= Hugh Meredith =

Farmer and printer in British America

Hugh Meredith (c. 1697 - c. 1749) was a farmer and printer in the American colonies, who briefly had a partnership with Benjamin Franklin as publishers of the Pennsylvania Gazette.

Meredith was of Welsh descent and born outside Philadelphia, where he was a farmer. At the age of 30, he took an apprenticeship to learn printing. Franklin and Meredith worked under Samuel Keimer, and Meredith was an original member of the Junto club founded by Franklin.

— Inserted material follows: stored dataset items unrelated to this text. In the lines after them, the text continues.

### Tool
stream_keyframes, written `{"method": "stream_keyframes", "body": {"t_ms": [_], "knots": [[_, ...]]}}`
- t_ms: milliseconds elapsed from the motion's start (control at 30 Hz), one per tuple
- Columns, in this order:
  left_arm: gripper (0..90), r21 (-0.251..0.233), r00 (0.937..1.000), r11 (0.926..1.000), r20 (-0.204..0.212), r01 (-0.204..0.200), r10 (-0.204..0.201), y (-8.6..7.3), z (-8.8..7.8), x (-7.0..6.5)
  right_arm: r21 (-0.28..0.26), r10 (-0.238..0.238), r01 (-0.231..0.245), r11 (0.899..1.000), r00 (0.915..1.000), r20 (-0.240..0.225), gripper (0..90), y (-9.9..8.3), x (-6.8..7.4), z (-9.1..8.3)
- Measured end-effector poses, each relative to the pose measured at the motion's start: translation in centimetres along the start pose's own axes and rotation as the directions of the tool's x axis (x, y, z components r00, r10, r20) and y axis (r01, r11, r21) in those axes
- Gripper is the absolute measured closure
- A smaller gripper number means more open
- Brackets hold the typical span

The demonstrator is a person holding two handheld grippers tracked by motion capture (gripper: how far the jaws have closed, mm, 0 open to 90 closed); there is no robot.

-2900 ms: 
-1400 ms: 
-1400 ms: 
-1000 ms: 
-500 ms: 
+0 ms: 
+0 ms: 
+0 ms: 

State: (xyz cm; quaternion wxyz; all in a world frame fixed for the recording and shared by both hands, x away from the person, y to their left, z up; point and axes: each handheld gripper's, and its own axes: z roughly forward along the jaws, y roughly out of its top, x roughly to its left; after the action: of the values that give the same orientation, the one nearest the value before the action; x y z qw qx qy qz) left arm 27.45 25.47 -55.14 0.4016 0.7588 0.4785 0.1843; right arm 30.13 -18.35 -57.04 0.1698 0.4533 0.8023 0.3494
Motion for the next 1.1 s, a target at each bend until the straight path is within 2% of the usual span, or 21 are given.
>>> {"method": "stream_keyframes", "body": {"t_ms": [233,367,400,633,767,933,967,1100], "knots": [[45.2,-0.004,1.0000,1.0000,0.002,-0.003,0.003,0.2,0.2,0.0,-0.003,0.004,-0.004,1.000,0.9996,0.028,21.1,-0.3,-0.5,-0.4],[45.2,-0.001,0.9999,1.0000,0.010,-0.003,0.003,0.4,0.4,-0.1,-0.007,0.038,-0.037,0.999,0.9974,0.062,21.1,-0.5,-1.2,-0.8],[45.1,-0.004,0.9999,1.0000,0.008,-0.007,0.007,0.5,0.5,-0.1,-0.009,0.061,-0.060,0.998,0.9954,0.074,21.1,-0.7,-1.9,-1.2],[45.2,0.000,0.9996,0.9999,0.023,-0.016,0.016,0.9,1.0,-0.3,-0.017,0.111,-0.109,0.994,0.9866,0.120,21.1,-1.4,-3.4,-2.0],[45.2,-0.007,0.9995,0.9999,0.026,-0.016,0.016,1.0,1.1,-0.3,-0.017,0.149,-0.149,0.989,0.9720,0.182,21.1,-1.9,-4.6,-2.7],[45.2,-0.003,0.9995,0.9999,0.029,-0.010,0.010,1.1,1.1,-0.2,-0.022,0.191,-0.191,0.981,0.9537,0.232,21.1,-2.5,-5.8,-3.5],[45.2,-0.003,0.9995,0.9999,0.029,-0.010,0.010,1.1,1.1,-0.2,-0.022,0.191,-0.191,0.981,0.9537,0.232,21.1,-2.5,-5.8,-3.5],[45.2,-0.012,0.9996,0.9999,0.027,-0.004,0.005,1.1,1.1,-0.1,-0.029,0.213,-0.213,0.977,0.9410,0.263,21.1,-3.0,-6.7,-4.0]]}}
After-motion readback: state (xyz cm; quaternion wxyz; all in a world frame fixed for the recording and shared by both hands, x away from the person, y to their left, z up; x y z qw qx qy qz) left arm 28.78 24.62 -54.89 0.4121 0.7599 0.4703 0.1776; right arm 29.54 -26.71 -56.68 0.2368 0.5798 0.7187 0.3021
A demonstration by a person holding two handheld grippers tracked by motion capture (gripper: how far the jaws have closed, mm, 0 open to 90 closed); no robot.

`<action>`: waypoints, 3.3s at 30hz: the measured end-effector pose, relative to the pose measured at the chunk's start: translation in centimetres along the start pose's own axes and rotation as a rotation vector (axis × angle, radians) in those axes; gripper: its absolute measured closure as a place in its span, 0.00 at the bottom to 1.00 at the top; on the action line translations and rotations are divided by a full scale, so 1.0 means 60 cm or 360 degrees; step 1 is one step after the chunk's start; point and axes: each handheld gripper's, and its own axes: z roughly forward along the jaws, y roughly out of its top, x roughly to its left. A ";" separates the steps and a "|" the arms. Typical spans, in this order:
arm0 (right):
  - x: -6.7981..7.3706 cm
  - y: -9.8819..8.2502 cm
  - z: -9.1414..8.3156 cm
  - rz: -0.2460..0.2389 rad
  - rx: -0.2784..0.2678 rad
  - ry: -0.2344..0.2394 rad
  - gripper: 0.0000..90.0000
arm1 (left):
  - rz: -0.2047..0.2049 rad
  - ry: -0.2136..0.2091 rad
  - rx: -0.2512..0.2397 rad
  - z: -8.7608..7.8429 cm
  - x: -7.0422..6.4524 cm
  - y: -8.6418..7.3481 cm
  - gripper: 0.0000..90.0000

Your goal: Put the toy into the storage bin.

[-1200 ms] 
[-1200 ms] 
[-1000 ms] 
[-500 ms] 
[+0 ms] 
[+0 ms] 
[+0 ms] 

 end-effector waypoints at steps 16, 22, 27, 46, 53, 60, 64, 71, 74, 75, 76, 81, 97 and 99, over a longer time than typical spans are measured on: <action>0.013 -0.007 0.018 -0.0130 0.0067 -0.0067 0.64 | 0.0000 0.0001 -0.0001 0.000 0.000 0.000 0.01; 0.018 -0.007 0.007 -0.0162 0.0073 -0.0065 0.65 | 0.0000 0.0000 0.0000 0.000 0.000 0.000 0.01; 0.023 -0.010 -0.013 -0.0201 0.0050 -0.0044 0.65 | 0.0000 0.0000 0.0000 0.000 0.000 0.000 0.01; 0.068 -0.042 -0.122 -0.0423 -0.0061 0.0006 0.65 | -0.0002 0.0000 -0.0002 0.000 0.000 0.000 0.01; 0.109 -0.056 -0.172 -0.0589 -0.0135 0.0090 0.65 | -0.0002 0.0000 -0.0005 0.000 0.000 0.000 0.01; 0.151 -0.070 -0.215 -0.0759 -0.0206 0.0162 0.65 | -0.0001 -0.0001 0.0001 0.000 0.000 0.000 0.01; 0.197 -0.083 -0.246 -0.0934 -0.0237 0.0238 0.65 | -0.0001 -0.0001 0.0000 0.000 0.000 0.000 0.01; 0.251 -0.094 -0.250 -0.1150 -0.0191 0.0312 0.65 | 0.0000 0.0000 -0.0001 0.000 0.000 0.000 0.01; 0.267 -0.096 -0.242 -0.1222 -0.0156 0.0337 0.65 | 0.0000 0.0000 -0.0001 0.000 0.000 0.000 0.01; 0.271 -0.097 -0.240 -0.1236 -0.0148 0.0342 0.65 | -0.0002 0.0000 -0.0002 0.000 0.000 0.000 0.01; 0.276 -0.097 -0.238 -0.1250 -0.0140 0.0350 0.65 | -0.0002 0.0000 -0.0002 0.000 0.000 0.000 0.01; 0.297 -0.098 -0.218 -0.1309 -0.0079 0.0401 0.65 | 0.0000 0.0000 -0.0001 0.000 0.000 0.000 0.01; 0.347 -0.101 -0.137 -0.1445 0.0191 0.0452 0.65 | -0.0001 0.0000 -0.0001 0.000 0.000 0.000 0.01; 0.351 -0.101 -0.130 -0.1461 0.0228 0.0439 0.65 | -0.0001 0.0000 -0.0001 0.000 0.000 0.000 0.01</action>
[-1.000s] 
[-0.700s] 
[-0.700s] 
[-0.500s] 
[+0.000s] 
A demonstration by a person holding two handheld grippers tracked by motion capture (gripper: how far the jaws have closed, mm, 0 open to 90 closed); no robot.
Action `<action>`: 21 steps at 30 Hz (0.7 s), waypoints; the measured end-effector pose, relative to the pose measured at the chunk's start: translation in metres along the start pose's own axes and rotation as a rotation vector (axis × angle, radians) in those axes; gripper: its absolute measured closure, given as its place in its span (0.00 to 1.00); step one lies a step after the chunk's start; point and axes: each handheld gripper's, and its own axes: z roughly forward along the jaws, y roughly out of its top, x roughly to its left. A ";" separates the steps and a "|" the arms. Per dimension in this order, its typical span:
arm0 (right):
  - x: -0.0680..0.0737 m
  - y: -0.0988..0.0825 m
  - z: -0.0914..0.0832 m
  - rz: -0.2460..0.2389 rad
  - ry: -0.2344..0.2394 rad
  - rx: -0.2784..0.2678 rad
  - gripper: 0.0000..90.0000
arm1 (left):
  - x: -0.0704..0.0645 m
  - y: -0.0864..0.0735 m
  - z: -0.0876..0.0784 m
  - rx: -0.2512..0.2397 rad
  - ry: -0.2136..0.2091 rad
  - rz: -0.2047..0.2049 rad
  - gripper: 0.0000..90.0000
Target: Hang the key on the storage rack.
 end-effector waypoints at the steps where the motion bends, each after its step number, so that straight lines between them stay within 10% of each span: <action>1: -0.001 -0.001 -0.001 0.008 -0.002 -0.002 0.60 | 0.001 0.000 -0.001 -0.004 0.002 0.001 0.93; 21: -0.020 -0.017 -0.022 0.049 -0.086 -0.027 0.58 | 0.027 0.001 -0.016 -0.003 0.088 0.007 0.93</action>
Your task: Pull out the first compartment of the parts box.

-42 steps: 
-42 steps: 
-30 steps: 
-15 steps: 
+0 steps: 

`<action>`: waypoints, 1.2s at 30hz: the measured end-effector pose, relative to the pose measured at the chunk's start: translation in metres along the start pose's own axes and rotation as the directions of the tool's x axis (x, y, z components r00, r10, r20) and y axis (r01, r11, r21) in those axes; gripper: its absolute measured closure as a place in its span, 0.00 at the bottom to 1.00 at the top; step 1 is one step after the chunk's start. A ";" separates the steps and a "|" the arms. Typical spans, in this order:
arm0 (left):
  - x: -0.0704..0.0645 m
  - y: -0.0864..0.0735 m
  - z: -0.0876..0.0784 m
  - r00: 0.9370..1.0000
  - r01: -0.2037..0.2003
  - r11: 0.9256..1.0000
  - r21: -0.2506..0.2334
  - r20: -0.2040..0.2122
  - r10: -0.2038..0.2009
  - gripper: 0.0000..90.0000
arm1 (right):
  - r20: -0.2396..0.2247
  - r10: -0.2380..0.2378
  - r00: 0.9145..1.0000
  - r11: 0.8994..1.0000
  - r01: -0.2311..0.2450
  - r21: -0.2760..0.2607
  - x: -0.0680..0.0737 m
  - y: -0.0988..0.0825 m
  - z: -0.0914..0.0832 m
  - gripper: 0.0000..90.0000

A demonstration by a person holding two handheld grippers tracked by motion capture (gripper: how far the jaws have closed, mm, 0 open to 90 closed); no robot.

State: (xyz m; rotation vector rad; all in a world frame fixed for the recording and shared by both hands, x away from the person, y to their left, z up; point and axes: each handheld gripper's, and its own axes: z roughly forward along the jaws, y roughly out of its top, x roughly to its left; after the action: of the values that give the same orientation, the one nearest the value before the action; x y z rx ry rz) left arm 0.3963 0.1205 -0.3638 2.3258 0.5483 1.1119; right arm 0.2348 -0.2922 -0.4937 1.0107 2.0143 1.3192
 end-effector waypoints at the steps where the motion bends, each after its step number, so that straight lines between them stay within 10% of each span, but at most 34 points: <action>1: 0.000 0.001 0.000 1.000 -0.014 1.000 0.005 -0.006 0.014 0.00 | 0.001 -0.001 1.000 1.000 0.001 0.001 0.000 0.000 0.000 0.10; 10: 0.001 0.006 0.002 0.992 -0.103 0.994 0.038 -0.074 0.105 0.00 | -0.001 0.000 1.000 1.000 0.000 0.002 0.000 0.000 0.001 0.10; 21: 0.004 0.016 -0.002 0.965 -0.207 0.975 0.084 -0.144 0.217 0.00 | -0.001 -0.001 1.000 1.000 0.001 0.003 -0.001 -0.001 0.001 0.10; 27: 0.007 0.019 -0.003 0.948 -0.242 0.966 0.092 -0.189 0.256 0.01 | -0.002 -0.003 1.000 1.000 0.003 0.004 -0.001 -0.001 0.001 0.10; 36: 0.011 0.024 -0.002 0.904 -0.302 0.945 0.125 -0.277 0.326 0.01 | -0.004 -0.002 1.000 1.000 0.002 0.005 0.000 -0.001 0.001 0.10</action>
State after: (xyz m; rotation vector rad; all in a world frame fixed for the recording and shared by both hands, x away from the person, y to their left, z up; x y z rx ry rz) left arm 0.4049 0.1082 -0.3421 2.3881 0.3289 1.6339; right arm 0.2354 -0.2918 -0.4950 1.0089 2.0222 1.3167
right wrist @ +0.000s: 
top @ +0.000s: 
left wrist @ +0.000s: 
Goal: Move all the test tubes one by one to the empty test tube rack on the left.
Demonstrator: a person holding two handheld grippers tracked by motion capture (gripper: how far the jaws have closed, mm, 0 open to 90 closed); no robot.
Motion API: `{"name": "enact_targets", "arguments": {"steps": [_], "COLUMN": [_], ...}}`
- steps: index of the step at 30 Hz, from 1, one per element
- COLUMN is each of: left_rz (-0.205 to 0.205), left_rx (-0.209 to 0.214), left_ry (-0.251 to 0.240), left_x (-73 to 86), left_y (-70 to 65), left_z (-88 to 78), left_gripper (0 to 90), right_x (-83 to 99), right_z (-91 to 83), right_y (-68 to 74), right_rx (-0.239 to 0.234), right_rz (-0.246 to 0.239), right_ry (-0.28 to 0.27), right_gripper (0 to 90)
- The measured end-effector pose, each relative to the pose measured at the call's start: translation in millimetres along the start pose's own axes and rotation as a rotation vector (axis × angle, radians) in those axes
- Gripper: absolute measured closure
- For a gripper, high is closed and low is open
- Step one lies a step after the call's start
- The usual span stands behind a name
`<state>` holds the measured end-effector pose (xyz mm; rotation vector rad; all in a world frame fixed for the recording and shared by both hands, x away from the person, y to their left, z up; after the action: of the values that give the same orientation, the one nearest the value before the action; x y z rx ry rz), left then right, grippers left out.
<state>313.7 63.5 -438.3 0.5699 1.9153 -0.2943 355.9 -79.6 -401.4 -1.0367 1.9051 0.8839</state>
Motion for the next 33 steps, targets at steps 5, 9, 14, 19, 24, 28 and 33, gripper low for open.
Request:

Around 1728 the two formed a partnership, with Meredith's father providing half of the needed money for the venture. They bought Keimer's Universal Instructor in all Arts and Sciences: and Pennsylvania Gazette in 1729. By the next year, Franklin acted to buy out Meredith's interest. By May 1732 Franklin had acquired complete ownership of the Gazette.

In the summer of 1730 Meredith moved to the Welsh Tract settlement in the Cape Fear region of North Carolina, claiming on departure that he planned to "follow my old employment", which evidently meant farming as the colony had no printers until 1749. As part of their division of the business, Meredith asked for a new saddle.

In 1731, Franklin published two letters from Meredith in the Gazette, which described conditions in the North Carolina Welsh settlements.

It is likely that Meredith later returned to Pennsylvania, as Franklin lent him some money in 1739.